Using the listing below, retype exactly the lines starting at the one with "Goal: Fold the" and ending at the one with "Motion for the", and include both.

========

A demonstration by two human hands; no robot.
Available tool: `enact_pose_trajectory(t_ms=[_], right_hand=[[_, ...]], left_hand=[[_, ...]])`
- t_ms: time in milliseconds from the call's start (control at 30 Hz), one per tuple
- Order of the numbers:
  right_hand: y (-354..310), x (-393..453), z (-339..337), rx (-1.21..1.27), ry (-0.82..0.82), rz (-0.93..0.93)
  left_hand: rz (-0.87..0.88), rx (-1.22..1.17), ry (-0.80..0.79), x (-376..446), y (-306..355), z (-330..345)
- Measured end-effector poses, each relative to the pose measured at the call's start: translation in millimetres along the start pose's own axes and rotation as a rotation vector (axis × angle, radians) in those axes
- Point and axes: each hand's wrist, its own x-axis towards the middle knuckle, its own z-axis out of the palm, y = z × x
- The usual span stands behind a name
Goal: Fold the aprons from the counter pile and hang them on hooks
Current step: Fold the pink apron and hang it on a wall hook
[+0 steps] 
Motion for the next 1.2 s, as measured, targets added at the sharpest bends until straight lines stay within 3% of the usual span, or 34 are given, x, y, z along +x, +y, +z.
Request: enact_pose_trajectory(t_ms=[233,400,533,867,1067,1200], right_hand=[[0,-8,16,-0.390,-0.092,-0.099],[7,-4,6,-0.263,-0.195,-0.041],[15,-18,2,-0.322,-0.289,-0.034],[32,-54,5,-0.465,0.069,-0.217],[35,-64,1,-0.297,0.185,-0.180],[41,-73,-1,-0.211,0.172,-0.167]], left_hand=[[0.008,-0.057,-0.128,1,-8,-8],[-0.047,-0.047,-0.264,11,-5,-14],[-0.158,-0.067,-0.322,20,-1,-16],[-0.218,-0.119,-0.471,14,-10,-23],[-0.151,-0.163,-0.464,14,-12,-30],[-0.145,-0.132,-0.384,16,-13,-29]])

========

Solution:
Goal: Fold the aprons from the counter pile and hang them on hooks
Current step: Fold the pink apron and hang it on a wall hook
[+0 steps] 
Motion for the next 1.2 s, as measured, targets added at the sharpest bends until straight lines stay within 3% of the usual span, or 34 are given, x, y, z along +x, +y, +z.

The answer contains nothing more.